## GIVEN INFORMATION
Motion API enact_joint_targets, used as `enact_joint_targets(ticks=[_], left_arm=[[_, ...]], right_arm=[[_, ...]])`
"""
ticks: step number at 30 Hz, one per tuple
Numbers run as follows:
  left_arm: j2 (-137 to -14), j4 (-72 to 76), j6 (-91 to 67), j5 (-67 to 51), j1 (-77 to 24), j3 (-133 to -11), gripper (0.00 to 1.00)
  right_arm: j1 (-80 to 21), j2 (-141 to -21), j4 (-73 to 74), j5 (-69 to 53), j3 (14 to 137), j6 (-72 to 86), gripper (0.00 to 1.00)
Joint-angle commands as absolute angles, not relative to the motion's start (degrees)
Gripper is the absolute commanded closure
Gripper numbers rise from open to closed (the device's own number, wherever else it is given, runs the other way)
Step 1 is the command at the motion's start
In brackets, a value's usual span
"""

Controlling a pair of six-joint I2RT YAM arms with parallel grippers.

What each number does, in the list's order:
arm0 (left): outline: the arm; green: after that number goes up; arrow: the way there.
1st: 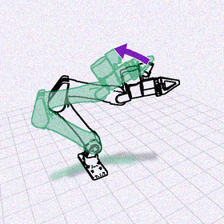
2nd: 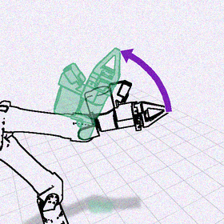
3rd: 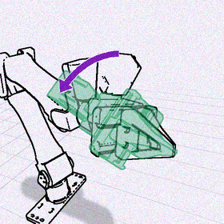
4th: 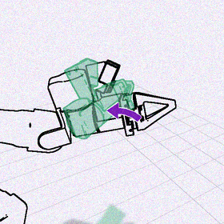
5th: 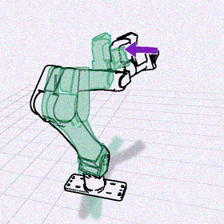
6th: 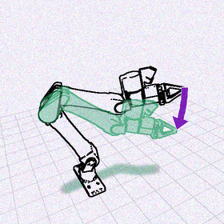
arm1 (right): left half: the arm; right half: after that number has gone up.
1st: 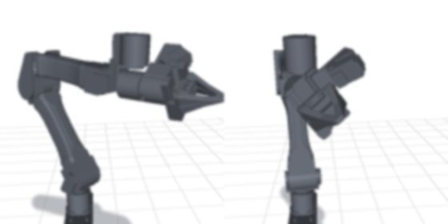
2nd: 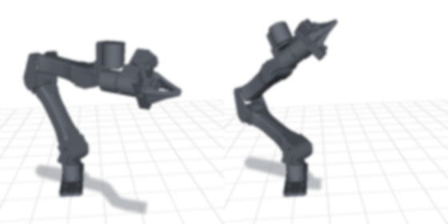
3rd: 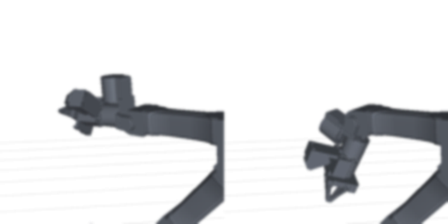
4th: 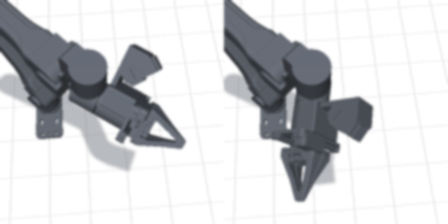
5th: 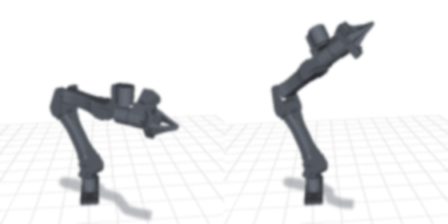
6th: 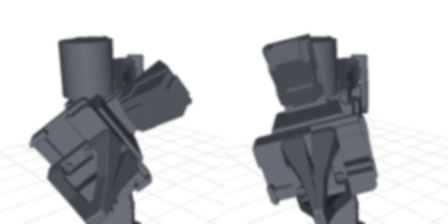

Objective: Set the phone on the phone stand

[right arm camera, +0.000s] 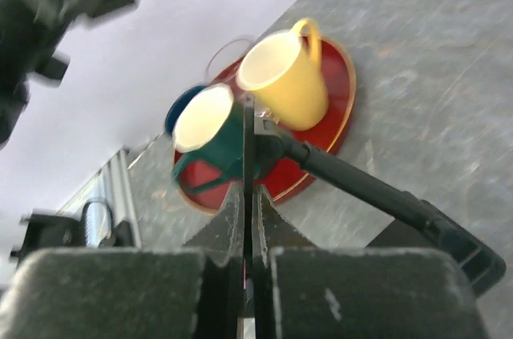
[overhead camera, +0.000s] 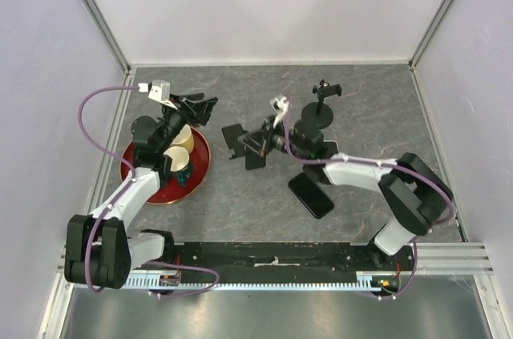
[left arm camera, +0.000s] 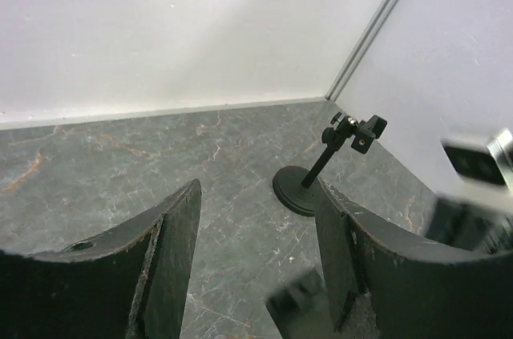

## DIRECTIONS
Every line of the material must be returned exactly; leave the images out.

## SOLUTION TO THIS TASK
Motion API enact_joint_targets, used as `enact_joint_targets(ticks=[_], left_arm=[[_, ...]], right_arm=[[_, ...]])`
"""
ticks: step number at 30 Hz, one per tuple
Numbers run as follows:
  left_arm: j2 (-137 to -14), j4 (-72 to 76), j6 (-91 to 67), j5 (-67 to 51), j1 (-77 to 24), j3 (-133 to -11), gripper (0.00 to 1.00)
  right_arm: j1 (-80 to 21), j2 (-141 to -21), j4 (-73 to 74), j5 (-69 to 53), j3 (14 to 137), j6 (-72 to 86), gripper (0.00 to 1.00)
Joint-angle commands as absolute angles, not relative to the motion's start (degrees)
Gripper is the absolute commanded closure
Gripper numbers rise from open to closed (the device's own number, wherever else it is given, runs the other way)
Step 1 is the command at the motion's start
In brackets, a value's usual span
"""

Controlling a pair of six-joint I2RT YAM arms with parallel grippers.

What each number does, in the list's order:
arm0 (left): outline: the arm; green: after that number goes up; arrow: the way there.
1st: 
2nd: 
3rd: 
4th: 
5th: 
6th: 
arm1 (right): left half: the arm; right half: after that number has gone up.
1st: 
2nd: 
3rd: 
4th: 
5th: 
6th: 

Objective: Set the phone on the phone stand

[right arm camera, +0.000s] 
[overhead camera, +0.000s] 
[left arm camera, +0.000s] 

No further response is needed.